Rimanevo molto più affascinato dal coraggio di quella gente che sputava l’anima a lavorare nei campi di petrolio, spaccandosi la schiena, smoccolando, ridendo, chiacchierando. Digrignavano tutti i denti che avevano in bocca e tendevano tutti i muscoli che avevano in corpo, senza illudersi certo di diventare ricchi e potersi mettere in panciolle”.
Più che un (grande) songwriter o uno scrittore, come si evince da
Questa terra è la mia terra, Woody Guthrie è stato un testimone del nostro tempo, un bardo con l’umiltà dell’ultimo hobo capace di raccontare gli estremi della vita e di una nazione usando la scrittura e la voce in modo “pubblico”, “politico” nella più alta accezione del termine.

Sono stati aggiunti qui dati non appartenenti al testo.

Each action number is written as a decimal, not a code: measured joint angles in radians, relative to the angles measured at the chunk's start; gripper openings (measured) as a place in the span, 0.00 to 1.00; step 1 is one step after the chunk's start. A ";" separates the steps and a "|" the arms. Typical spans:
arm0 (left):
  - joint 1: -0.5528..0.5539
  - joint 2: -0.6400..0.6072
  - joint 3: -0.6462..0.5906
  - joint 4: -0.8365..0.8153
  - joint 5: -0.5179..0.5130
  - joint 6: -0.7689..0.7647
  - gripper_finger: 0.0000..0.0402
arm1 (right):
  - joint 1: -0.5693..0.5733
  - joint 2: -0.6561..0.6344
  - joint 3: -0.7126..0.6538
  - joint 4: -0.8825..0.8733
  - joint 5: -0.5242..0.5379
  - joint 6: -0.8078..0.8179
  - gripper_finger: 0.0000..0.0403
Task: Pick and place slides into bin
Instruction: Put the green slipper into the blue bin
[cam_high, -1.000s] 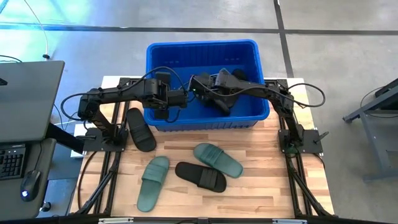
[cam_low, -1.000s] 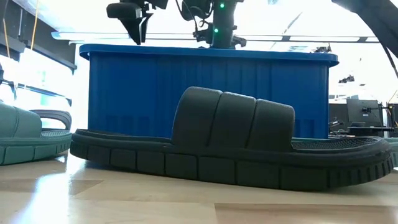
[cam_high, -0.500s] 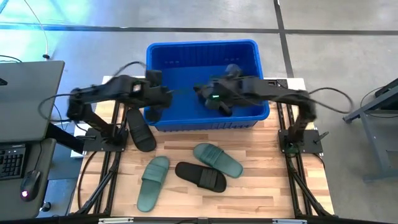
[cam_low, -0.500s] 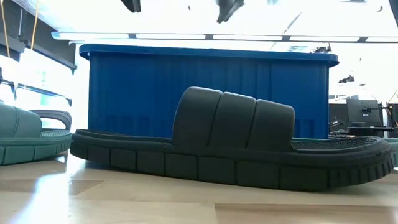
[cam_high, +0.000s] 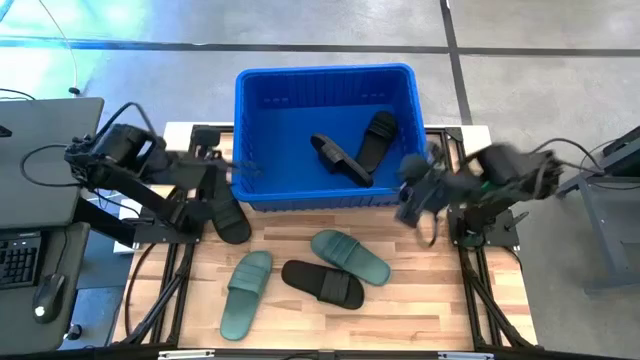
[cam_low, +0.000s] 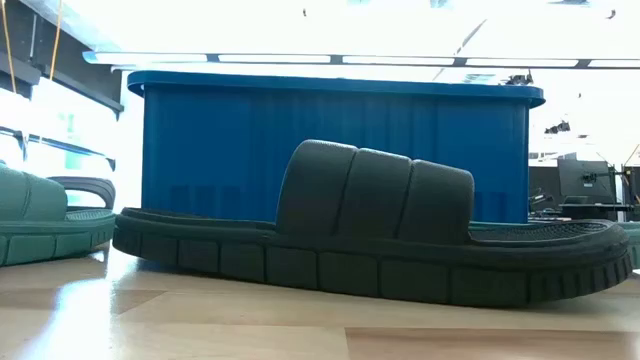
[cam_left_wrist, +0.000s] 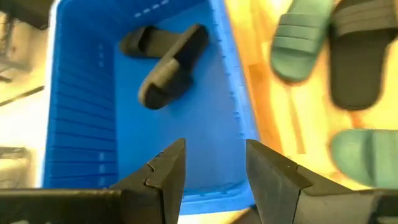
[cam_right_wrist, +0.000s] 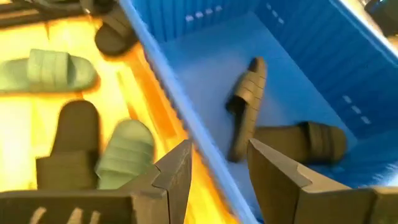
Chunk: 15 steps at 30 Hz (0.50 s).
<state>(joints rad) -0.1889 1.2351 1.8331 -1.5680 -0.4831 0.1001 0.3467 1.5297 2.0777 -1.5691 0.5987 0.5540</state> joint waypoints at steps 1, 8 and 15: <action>-0.026 -0.016 -0.021 0.001 0.000 -0.023 0.37 | 0.037 0.005 -0.014 0.012 0.023 0.014 0.36; -0.237 -0.173 -0.316 0.031 -0.122 -0.288 0.37 | 0.288 -0.021 -0.279 0.000 0.284 0.179 0.36; -0.403 -0.340 -0.663 0.289 -0.153 -0.420 0.37 | 0.481 -0.032 -0.584 0.045 0.398 0.352 0.36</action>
<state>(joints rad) -0.5915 0.8955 1.1705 -1.2790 -0.6360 -0.3198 0.8273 1.4980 1.4941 -1.5239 0.9970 0.9065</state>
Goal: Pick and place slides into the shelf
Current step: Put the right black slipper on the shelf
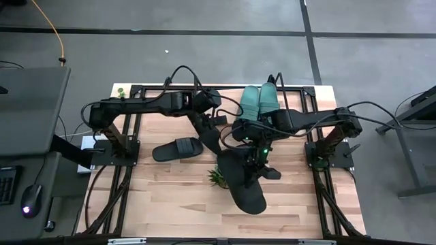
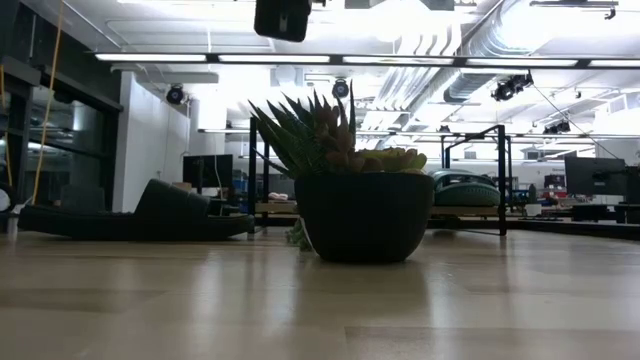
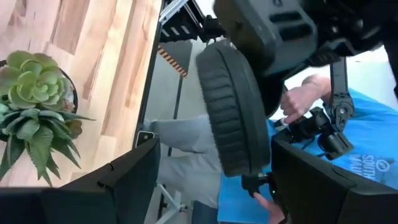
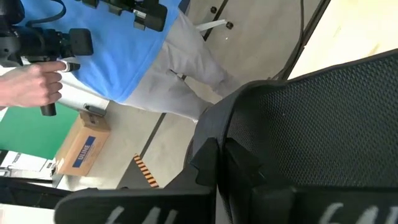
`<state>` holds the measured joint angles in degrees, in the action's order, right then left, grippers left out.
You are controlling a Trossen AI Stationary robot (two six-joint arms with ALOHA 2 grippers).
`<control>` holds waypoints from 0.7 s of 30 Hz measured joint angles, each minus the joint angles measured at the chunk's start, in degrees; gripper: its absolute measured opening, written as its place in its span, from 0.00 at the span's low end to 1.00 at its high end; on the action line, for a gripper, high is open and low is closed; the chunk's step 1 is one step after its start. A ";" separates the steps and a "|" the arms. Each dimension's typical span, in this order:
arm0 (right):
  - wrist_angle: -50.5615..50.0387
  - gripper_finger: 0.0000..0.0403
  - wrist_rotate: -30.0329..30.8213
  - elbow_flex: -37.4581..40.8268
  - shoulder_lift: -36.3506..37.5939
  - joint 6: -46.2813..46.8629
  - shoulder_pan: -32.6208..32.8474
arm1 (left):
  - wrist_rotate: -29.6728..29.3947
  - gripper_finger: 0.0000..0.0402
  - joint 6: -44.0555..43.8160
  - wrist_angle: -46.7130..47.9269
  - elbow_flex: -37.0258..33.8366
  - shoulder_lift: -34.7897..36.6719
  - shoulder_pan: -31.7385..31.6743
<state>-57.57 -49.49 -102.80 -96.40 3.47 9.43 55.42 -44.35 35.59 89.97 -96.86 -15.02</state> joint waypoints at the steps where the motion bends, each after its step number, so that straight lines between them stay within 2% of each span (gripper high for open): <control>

Succede perché “all’inizio erano canzoni buffe su storie che prima andavano male e poi finivano per andare meglio o magari peggio. Poi incominciai a prendere coraggio e a scrivere canzoni su quello che veramente pensavo ci fosse di storto, e a come aggiustarle; insomma canzoni che dicevano quello che tutti pensavano in questo nostro paese”. Magnetico e avvincente, Questa terra è la mia terra è il diario di un viaggio nell’oscurità e nella polvere, una discesa tra gli ultimi e gli emarginati, un poema in forma di prosa che risponde alla necessità di dare una voce a chi una voce non l’avrà mai. Il fatto che la terra in questione risponde al nome di America alla fine è persino relativo. E’ l’unicità della sua missione ciò che resterà indelebile per sempre.